Enviada em 30/11/2020

Debate-se, com frequência, acerca do aumento de Doenças sexualmente transmissíveis (DST’s) entre os jovens brasileiros, haja vista que com o advento de tratamento para doenças como a Síndrome da Imuno Deficiência Adquirida (AIDS) ocorreu a banalização desse tipo de enfermidade. Isso se deve, principalmente, a desinformação da juventude acerca das consequências desses males. Além disso, a pouca divulgação das campanhas governamentais sobre esse assunto e direcionado para esse grupo-alvo, contribui para essa problemática. Por isso, o poder público deve agir para mitigar essa situação.        Primeiramente, durante a epidemia da AIDS que ocorreu no brasil e no mundo durante as décadas de 80 e 90, houve uma grande preocupação das pessoas em se proteger contra enfermidades transmitidas por relações sexuais. No entanto, nota-se que com os avanços tecnológicos no tratamento dessa e de outras DST’s ocorreu a banalização desses males, especialmente pelos mais novos. Isso ocorre, devido desinformação desses jovens acerca das consequências e complicações que a contaminação com essas doenças podem gerar, como retratado no livro “Depois daquela viagem “, de Valéria Piassa no qual a autora evidencia que por falta de informações adequadas desenvolveu AIDS em sua adolescência.
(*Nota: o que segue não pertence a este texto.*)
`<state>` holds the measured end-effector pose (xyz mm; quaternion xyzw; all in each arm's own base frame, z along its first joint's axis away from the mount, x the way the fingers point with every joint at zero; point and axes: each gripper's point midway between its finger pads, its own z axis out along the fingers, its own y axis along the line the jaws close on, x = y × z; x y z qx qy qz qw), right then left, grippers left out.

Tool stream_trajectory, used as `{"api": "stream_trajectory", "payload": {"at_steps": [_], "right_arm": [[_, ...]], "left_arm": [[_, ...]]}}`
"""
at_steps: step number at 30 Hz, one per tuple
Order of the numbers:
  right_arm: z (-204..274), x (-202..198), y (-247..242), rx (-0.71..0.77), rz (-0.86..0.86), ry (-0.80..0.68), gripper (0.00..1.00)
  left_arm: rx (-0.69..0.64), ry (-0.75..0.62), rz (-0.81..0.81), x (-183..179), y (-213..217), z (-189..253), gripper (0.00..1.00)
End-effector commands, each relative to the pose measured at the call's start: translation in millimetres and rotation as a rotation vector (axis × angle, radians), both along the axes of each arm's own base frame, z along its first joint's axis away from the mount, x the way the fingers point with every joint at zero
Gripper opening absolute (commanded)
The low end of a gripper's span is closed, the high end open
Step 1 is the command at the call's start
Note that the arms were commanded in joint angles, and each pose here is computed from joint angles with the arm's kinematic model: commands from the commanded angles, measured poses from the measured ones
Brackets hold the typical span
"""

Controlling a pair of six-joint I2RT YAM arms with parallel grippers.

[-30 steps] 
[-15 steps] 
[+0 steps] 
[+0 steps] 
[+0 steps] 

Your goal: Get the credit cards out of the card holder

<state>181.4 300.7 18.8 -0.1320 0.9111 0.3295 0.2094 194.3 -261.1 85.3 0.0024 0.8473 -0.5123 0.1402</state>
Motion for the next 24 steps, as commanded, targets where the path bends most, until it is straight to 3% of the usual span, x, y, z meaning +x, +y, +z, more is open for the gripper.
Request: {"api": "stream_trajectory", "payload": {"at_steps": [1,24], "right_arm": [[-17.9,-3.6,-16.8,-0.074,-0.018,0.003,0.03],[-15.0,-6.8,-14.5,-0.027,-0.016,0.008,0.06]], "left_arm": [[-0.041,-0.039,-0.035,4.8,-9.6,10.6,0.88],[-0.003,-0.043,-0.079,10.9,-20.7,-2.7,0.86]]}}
Somado a isso, a falta da divulgação das campanhas governamentais conscientizadoras sobre esse conteúdo direcionadas para o público jovial contribui para essa situação. Uma vez que, a maior parte dessas políticas públicas são difundidas por meio do rádio e da televisão, veículos de comunicação que hoje são, notadamente, pouco utilizados por esse público alvo. De acordo com a Constituição Federal de 1888, no artigo 196, a saúde é direito de todos e o estado deve promover políticas públicas voltadas a prevenção, tratamento e acompanhamento.
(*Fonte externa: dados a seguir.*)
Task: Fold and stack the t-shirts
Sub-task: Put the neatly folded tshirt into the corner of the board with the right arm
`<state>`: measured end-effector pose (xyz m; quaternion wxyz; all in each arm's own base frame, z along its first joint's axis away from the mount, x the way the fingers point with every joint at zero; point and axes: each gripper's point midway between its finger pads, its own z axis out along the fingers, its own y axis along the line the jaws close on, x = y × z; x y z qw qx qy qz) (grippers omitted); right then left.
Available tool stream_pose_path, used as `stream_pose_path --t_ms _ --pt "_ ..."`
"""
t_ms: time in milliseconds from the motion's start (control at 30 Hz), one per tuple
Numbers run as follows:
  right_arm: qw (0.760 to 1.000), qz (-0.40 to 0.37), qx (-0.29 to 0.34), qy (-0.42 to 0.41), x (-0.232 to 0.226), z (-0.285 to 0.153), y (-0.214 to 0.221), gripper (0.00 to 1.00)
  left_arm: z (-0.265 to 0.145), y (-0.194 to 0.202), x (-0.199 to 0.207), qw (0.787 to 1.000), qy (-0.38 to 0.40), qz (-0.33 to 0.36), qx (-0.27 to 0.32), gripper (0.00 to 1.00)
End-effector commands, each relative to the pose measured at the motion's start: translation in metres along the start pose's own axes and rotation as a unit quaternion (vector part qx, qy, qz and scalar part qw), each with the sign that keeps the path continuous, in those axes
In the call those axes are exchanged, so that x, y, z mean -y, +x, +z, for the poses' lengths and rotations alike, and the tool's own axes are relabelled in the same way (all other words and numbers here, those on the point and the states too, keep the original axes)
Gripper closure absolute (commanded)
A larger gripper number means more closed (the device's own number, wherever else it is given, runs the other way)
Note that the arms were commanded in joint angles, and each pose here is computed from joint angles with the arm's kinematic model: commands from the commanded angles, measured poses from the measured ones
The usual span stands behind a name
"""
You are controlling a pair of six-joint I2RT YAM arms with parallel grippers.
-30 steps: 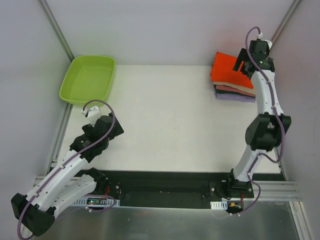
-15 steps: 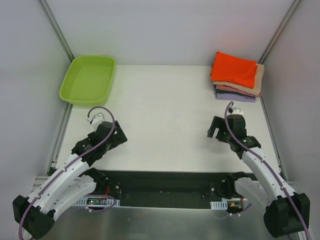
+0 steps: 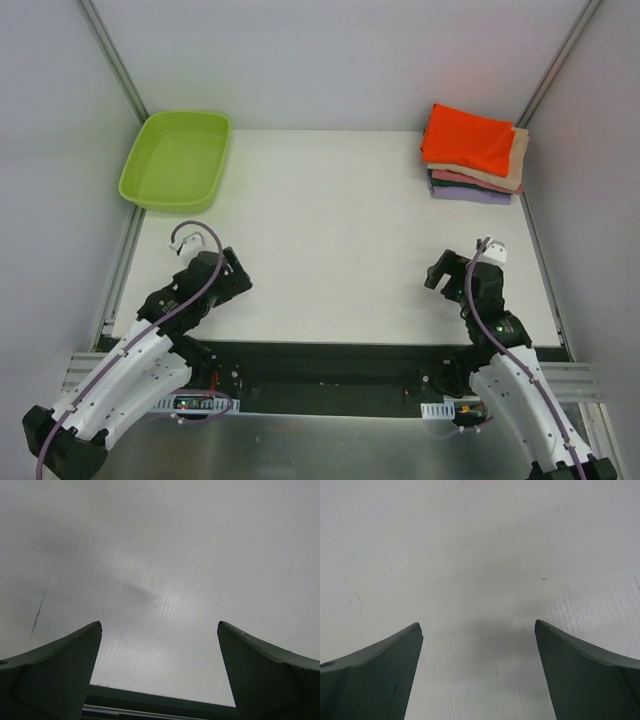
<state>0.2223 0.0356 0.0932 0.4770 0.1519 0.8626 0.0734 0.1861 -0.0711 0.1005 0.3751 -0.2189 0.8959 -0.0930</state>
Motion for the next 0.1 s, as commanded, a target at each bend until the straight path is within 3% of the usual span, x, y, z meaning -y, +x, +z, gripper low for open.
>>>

Assim sendo, é imprescindível que o poder público atue por meio do ministério da educação (MEC) e do Ministério da saúde (MS) , para contribuir na redução de DST’s entre a juventude brasileira. Para isso, o MEC deve conscientizar os jovens acerca da sexualidade e de enfermidades transmitidas sexualmente, por meio da promoção de palestras e projetos informacionais nas instituições de ensino, com o objetivo de informar os educandos e contribuir para a prevenção desses males. Ademais, o MS deve ampliar a divulgação das políticas públicas que visam conscientizar e combater essa problemática visando atingir especialmente os mais novos, isso deve ocorrer por meio de anúncios nas redes sociais e da utilização de influenciadores digitais para debater mais esse conteúdo entre os jovens, com o fito de aumentar o alcance das campanhas e reduzir a banalização dessas doenças.